The Hick-Hyman Law summarises this perfectly. It states that the time taken to respond to anything increases when presented with an increasing number of alternative stimuli. This can be taken one step further by noting that there is also a response time delay in stopping doing something, known as the Psychological Refractory Period. As a UX practitioner, it’s important to pay attention to the reaction times of every task.

Colour creates an intellectual load as well. Studies have found that using more than 6 colours degrades detection, as people are faced with that many more active stimuli. Note that users can only discriminate among 5 - 9 things in each channel (sound, colour, vibrations, etc).

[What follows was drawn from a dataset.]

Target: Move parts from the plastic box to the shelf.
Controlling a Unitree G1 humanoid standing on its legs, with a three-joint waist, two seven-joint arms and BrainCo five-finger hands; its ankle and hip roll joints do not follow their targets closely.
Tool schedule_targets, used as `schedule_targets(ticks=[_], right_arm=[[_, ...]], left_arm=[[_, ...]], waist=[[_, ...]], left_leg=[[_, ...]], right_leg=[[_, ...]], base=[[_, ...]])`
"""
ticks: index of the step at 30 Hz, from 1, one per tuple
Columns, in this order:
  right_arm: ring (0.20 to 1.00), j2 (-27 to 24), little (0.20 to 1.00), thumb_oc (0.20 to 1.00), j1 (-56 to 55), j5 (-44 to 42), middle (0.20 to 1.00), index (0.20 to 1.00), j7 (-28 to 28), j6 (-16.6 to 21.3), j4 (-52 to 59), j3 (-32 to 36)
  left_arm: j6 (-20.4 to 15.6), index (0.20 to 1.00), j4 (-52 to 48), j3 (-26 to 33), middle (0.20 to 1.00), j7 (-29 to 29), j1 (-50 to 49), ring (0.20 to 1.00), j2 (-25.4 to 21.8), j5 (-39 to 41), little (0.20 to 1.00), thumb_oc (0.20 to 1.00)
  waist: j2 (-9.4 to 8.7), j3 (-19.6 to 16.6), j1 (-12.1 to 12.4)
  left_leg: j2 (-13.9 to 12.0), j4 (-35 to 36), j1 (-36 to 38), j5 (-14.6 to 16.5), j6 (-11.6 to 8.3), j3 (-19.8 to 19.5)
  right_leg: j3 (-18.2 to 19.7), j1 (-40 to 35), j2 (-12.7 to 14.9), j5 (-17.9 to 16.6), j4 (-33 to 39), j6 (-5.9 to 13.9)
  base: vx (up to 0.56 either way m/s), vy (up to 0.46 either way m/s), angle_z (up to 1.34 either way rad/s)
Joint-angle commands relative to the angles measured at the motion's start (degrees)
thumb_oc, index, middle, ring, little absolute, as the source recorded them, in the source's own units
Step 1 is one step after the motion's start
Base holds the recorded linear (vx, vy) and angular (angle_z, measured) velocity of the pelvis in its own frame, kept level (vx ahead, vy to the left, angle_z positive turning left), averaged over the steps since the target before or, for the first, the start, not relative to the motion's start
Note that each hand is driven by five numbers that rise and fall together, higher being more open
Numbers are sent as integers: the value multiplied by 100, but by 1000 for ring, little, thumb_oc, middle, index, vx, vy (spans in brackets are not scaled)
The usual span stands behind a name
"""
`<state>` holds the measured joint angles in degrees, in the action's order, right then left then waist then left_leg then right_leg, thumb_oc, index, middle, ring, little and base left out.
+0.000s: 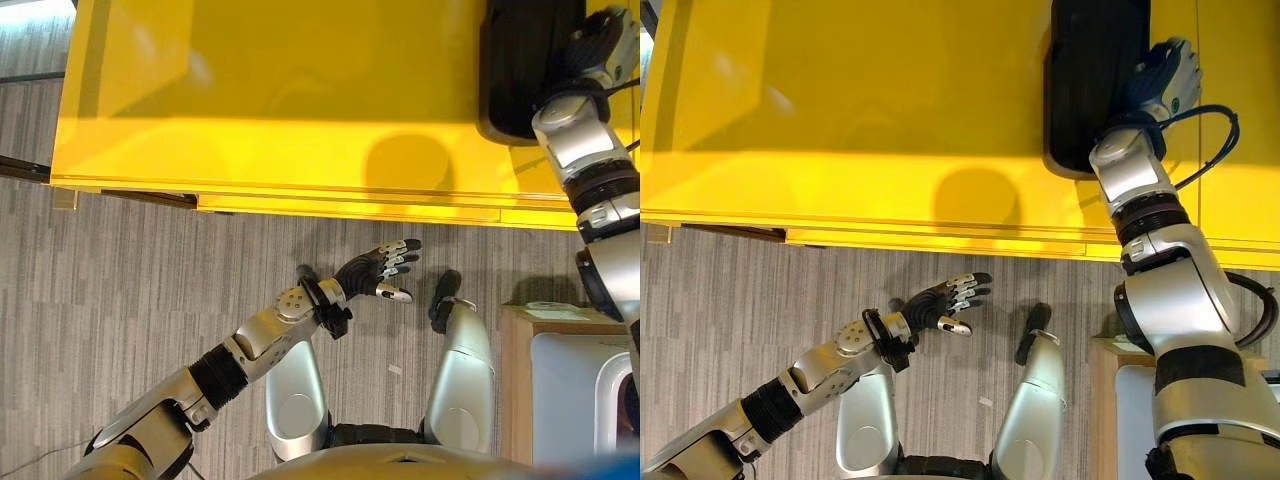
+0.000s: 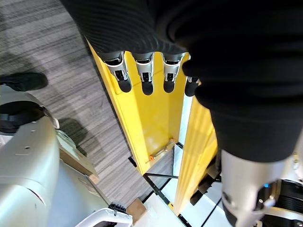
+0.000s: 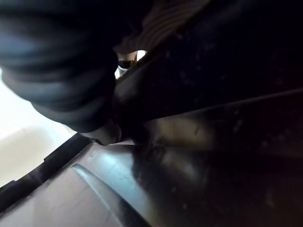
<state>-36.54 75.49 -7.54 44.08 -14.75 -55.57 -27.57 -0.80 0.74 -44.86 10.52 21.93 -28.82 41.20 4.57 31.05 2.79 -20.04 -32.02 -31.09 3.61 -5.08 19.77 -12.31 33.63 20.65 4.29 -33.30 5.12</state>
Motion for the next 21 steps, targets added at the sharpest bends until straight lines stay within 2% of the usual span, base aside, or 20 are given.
schedule_targets(ticks=[1,5,16,21], right_arm=[[200,-171,200,200,371,283,200,200,375,79,-44,-241],[200,-288,200,200,435,325,200,200,367,129,-113,-267],[200,-491,200,200,632,407,200,200,452,184,-270,-429],[200,-604,200,200,702,850,200,200,510,84,-298,-554]], left_arm=[[-282,1000,-833,-156,1000,74,-175,1000,-79,-7,1000,1000],[-88,1000,-910,-202,1000,282,-241,1000,-133,-202,1000,1000],[-182,1000,-1042,-406,1000,211,-197,1000,-303,-283,1000,1000],[-257,1000,-1074,-385,1000,124,-197,1000,-412,-533,1000,1000]], waist=[[205,-125,157],[217,-125,153],[228,-125,142],[223,-125,170]], left_leg=[[304,256,134,305,24,-226],[285,277,142,309,22,-196],[265,280,133,325,29,-157],[244,245,84,330,27,-181]], right_leg=[[-284,28,-168,1306,-1472,-82],[-298,34,-163,1331,-1479,-94],[-319,58,-155,1370,-1514,-107],[-349,78,-135,1404,-1567,-120]], base=[[0,0,0],[3,-3,1],[0,0,0],[0,0,0]])
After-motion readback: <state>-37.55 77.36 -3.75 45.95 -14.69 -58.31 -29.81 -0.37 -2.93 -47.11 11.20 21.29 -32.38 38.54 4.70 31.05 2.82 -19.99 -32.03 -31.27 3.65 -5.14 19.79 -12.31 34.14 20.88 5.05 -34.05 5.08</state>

Ultimately, users will fall back on their training and habits. Design for efficiency, simplicity and established habits to lower their intellectual load.

Memory Load:

Humans have three distinct types of memory, each with progressively fewer details and accuracy. They are:

1.         Sensory Memory

2.         Working (short-term) Memory

3.         Long Term Memory

Sensory Memory or Sensory Information Storage holds sensory information for a brief period of time while the brain works on it. It’s very high resolution, but also lasts for a very short period.

Short Term Memory holds the interpretation of the sensory information for about 20 seconds. For example, if a sentence is spoken, Sensory information holds the sounds, but the Short Term Memory holds the words/meanings. Repetition can help items stay in the Short Term Memory. Avoid relying on Short Term Memory while designing user experiences.

Limit memory and attention problems by not putting too much information on a single screen. Too much ‘noise’ will distract the users from the actionable target. Display the essential information so users do not have to rely on their Short Term Memory. Provide navigation cues and redesign navigation structures so that they provide a good sense of place. Chunking large pieces (typically 3 - 4 chunks of 3 - 4 items) of data can also help to reduce the memory load.

Long Term Memory is where information is stored permanently. But the catch here is that once information is stored in the Long Term Memory, you can only retrieve the interpretation of the event. Most human memories did not happen the way they remember, as they only retrieve their interpretation of what actually happened.

It is important to design for Recall rather than Recognition, where recalling is to pull information from memory without cues, and recognition is to identify information with cues.


Motor Load:

There are limits to how fast people can perform tasks. Human movement can be categorised into Voluntary, Motor, and Reflex.

The usability law most associated with reducing motor load is Fitt’s Law, which states that there is a speed-accuracy trade off associated with pointing, whereby targets that are smaller and/or further apart require more time to acquire.

Keeping Fitt’s Law in mind, it’s important to:

?          Make your targets big.

?          Make your movements short.

?          Take special considerations when designing for touch screens.

If designing for touch screens, make sure to place actionable buttons in areas where the thumb naturally moves without the user having to strain.

In summary:

The VIMM System is a set of guidelines to follow that will help you create products that are easy to use. It focuses on reducing the “load” on your users in four areas: Visual, Intellectual, Memory, Motor.

Visual: Optimise visual comprehension by matching screen flow to the task flow, using good grouping and labelling, including no gratuitous colour.

Intellectual: Simplify decision making providing previews and easy escapes, using controls consistently, providing good system feedback.

Memory: Minimise the memory load by making options visible, designing for recognition vs. recall, providing defaults.

Motor: Minimise movement time and interactions by using short distances and large targets, optimising for the input device, using natural response mappings, reducing windows and steps.